O subsídio varia consoante o período de desconto anterior ao pedido do subsídio e da idade do trabalhador.
Exemplo: um trabalhador 50 anos, que em 31.02.2012 ainda não tivesse o
prazo de garantia, e com 15-24 meses de descontos para a SS anteriores, o
subsídio tem duração de 270 dias.

O montante diário do subsídio de desemprego é 65% da remuneração de referência (RR), calculado na base de 30 dias por mês, sem prejuízo da aplicação do limite mínimo ou máximo previsto na lei.

16. Existem limites máximos ao montante do subsídio de desemprego?
Sim. O valor mensal do subsídio de desemprego não pode ser superior a duas vezes e meia o valor do IAS (Indexante do Apoio Social) (1.097,03€), não podendo ultrapassar 75% do valor líquido da remuneração de referência que serviu de base de cálculo ao subsídio.

17. E mínimos?
Também. O valor do subsídio de desemprego não pode ser inferior ao IAS (438,81€). Porém, nos casos em que 75% do valor líquido da remuneração de referência seja inferior ao valor do IAS, o valor do subsídio de desemprego é igual ao menor dos seguintes valores: IAS ou valor líquido da remuneração de referência.

18. Como se calcula o valor do subsídio?
1. Somam-se todas as remunerações declaradas à Segurança Social nos primeiros 12 meses dos últimos 14 meses anteriores ao mês em que ficou desempregado. Por  exemplo, se ficou desempregado a 7 de janeiro de 2018, somará as remunerações de 1 de novembro de 2016 a 31 outubro de 2017.
2. Ao valor anterior soma-se o valor dos subsídios de férias e de Natal declarados e devidos durante estes 12 meses (no máximo, um subsídio de férias e um subsídio de Natal).
3. Divide-se o total da soma por 12 (R/12).

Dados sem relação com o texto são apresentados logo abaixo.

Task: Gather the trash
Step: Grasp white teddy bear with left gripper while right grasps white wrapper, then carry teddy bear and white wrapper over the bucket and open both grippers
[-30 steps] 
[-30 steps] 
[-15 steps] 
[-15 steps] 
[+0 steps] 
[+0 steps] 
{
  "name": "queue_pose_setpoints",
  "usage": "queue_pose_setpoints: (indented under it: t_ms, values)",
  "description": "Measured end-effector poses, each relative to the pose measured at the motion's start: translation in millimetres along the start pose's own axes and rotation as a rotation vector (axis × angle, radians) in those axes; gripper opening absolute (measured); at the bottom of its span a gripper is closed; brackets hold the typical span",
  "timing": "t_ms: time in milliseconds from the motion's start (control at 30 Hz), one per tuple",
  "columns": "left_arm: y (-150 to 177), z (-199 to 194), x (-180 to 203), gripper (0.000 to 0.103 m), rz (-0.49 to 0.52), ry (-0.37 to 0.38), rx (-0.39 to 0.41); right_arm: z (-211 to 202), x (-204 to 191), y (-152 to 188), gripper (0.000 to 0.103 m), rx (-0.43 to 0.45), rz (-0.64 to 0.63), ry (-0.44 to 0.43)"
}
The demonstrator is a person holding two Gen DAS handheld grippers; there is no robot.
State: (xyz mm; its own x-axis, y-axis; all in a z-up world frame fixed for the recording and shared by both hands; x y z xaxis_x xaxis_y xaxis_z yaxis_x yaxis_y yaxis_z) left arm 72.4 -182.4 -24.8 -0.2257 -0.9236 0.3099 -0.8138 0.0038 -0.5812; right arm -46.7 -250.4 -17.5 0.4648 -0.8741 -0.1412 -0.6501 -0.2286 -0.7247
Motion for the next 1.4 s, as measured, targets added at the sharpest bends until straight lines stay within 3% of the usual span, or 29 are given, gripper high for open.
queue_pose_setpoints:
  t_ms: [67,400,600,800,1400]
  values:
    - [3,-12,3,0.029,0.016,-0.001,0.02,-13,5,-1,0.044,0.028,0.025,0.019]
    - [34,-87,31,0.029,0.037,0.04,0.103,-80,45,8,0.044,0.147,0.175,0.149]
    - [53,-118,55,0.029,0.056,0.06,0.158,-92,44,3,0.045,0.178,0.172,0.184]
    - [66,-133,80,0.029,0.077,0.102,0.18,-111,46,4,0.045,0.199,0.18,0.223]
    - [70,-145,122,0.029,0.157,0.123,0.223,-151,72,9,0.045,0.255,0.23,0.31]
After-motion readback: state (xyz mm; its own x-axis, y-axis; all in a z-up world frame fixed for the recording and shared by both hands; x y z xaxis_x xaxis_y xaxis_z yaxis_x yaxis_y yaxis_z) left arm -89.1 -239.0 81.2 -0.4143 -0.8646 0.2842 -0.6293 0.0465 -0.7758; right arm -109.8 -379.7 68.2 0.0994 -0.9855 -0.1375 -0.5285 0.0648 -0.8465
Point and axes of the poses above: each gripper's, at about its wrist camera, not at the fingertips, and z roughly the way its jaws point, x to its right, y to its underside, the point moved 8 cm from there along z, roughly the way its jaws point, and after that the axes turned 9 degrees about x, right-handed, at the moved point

Este valor é a remuneração de referência ilíquida.
4. Multiplica-se o valor obtido por 0,65 e obtém-se o montante mensal do subsídio de desemprego.

19. Que documentos devo apresentar no caso de pedido da extinção do posto de trabalho?

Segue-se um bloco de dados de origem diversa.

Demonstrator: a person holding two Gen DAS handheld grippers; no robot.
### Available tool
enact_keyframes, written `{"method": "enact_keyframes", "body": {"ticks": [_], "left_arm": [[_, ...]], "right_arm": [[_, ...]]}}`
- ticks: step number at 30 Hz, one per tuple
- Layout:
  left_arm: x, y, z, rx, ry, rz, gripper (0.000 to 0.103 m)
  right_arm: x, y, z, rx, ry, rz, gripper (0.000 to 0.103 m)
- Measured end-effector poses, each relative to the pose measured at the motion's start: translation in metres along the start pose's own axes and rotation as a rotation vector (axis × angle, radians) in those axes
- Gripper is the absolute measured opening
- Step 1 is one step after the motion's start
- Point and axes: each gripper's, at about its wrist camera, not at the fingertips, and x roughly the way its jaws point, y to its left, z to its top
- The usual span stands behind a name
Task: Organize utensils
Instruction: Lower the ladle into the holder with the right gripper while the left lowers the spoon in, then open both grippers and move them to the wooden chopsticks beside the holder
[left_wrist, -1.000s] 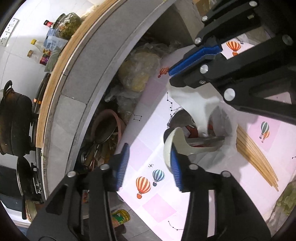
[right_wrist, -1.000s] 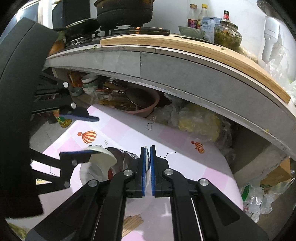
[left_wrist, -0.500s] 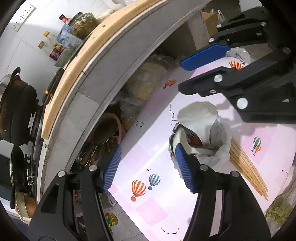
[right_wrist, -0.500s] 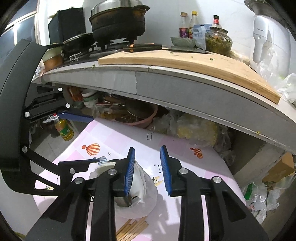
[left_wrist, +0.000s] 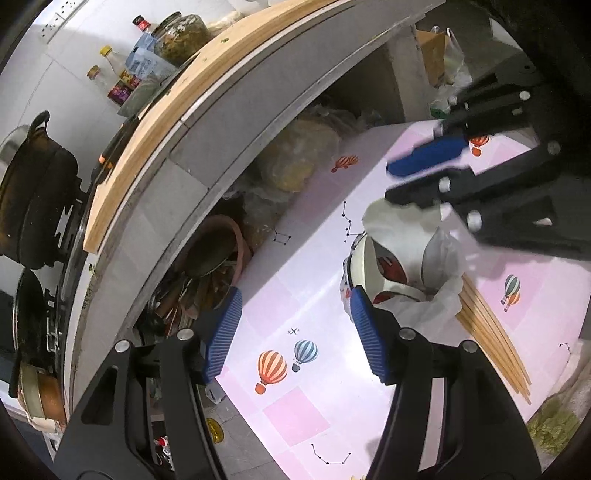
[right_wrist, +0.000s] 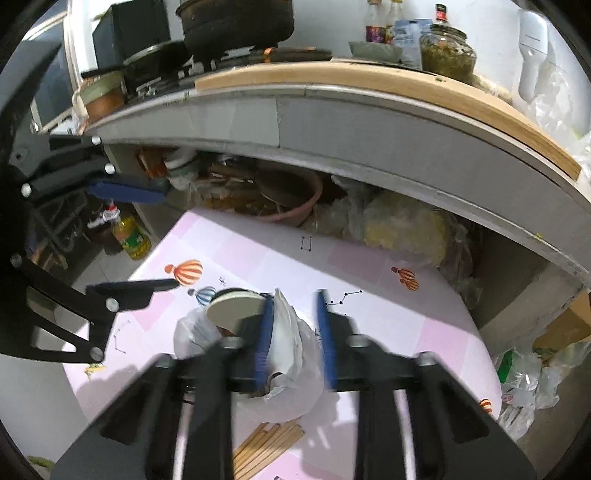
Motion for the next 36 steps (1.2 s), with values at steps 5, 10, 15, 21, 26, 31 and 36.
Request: {"method": "enact_keyframes", "body": {"ticks": [5,10,15,21,26,31,36], "left_arm": [[0.002,0.004,-0.006,-0.025,-0.005,-0.016,0.058],[0.001,0.007,-0.019,-0.059,-0.014,-0.039,0.058],[-0.008,0.003,-0.039,-0.115,-0.05,-0.08,0.058],[-0.026,-0.006,-0.073,-0.198,-0.132,-0.125,0.063],[-0.034,-0.014,-0.103,-0.276,-0.158,-0.167,0.063],[-0.04,-0.029,-0.142,-0.372,-0.203,-0.215,0.063],[-0.034,-0.057,-0.179,-0.427,-0.222,-0.244,0.063]], "right_arm": [[0.007,0.014,-0.002,-0.078,-0.011,-0.054,0.005],[0.014,0.015,-0.007,-0.095,-0.002,-0.071,0.005],[0.018,0.015,-0.011,-0.1,0.001,-0.081,0.005],[0.0,0.009,-0.01,-0.039,-0.023,-0.041,0.007],[-0.047,-0.002,-0.015,0.035,-0.107,0.02,0.013],[-0.095,-0.009,-0.049,0.099,-0.175,0.066,0.027],[-0.104,-0.013,-0.102,0.212,-0.129,0.107,0.031]]}}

Formulários da SS e declaração da entidade empregadora que comprova o desemprego e indica a data da última remuneração (RP5044-DGSS).
Neste caso, para o pedido do subsídio, para além dos formulários próprios da SS e outros documentos, o trabalhador deve apresentar a comunicação escrita do empregador da necessidade de extinção do posto de trabalho.

20. Os valores/indemnização e compensações recebidos estão sujeitos a IRS ou descontos para a Segurança Social?
A tributação em sede de IRS e descontos para a SS relativamente aos créditos já vencidos que o trabalhador teria direito a receber em sede do contrato de trabalho é igual.
Nos créditos a receber em sede de compensação por extinção do posto de trabalho, a regra é a seguinte: fica excluído de tributação o valor correspondente a uma vez e meia o valor médio das remunerações regulares com carácter de retribuição sujeitas a imposto, auferidas nos últimos 12 meses, multiplicado pelo número de anos ou fração de antiguidade ou de exercício de funções na empresa.